▸ WORK INSTRUCTIONS
Give an unaltered copy of the listing below, minus its pictures.

COLLECTED MATERIAL START

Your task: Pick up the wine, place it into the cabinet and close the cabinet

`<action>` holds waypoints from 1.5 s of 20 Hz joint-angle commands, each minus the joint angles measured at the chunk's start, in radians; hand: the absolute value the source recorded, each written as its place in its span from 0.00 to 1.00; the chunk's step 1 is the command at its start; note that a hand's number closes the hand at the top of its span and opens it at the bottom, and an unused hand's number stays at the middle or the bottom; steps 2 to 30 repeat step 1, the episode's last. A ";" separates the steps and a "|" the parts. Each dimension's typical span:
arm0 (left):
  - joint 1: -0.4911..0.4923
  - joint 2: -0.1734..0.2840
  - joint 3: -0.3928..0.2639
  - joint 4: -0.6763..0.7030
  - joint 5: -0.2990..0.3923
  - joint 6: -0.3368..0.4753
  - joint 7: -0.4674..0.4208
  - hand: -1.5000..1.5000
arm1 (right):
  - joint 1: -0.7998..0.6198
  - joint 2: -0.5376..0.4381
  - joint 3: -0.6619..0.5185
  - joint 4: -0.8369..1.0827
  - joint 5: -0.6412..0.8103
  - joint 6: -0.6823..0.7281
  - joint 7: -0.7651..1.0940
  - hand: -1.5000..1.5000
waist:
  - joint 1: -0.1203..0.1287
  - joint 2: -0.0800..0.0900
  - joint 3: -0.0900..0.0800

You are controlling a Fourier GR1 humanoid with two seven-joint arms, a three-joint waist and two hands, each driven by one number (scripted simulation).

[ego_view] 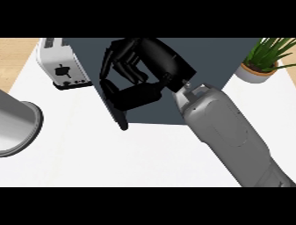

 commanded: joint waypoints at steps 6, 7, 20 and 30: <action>-0.048 -0.017 -0.026 0.059 -0.018 -0.002 0.004 0.00 | -0.082 -0.085 -0.150 0.159 0.025 -0.050 0.015 1.00 | -0.007 0.044 0.010; -0.048 -0.017 -0.026 0.059 -0.018 -0.002 0.004 0.00 | -0.082 -0.085 -0.150 0.159 0.025 -0.050 0.015 1.00 | -0.007 0.044 0.010; -0.048 -0.017 -0.026 0.059 -0.018 -0.002 0.004 0.00 | -0.082 -0.085 -0.150 0.159 0.025 -0.050 0.015 1.00 | -0.007 0.044 0.010; -0.048 -0.017 -0.026 0.059 -0.018 -0.002 0.004 0.00 | -0.082 -0.085 -0.150 0.159 0.025 -0.050 0.015 1.00 | -0.007 0.044 0.010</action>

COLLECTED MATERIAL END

▸ RESULT OF THIS EXERCISE
Your task: Pick up the wine, place it into the cabinet and close the cabinet

`<action>` holds waypoints from 1.5 s of 20 Hz joint-angle commands, each minus the joint angles measured at the chunk's start, in radians; hand: the absolute value the source recorded, each written as its place in its span from 0.00 to 1.00; the chunk's step 1 is the command at its start; note that a hand's number closes the hand at the top of its span and opens it at the bottom, and an unused hand's number stays at the middle or the bottom; steps 2 to 30 repeat step 1, the episode's last. A ";" separates the steps and a "|" the parts. Each dimension's typical span:
arm0 (left):
  - joint 1: -0.4911..0.4923
  - joint 2: -0.1734..0.2840
  - joint 3: -0.3928..0.2639
  - joint 4: -0.6763..0.7030
  - joint 5: -0.2990..0.3923
  - joint 6: -0.3368..0.4753
  - joint 7: -0.4674..0.4208
  - hand: -1.5000..1.5000
arm1 (right):
  - joint 1: -0.7998..0.6198
  - joint 2: -0.5376..0.4381
  - joint 3: -0.6619..0.5185
  - joint 4: -0.8369..1.0827
  - joint 5: -0.6412..0.8103
  - joint 6: -0.6823..0.7281
  - joint 7: -0.7651..1.0940
  - hand: -1.5000..1.5000
waist:
  - joint 1: -0.1203..0.1287
  - joint 2: -0.0800..0.0900
  - joint 3: -0.0900..0.0800

You are controlling a Fourier GR1 humanoid with two seven-joint arms, a three-joint waist and two hands, each driven by one number (scripted simulation).

[ego_view] 

 commanded: joint waypoints at steps 6, 7, 20 and 30: <action>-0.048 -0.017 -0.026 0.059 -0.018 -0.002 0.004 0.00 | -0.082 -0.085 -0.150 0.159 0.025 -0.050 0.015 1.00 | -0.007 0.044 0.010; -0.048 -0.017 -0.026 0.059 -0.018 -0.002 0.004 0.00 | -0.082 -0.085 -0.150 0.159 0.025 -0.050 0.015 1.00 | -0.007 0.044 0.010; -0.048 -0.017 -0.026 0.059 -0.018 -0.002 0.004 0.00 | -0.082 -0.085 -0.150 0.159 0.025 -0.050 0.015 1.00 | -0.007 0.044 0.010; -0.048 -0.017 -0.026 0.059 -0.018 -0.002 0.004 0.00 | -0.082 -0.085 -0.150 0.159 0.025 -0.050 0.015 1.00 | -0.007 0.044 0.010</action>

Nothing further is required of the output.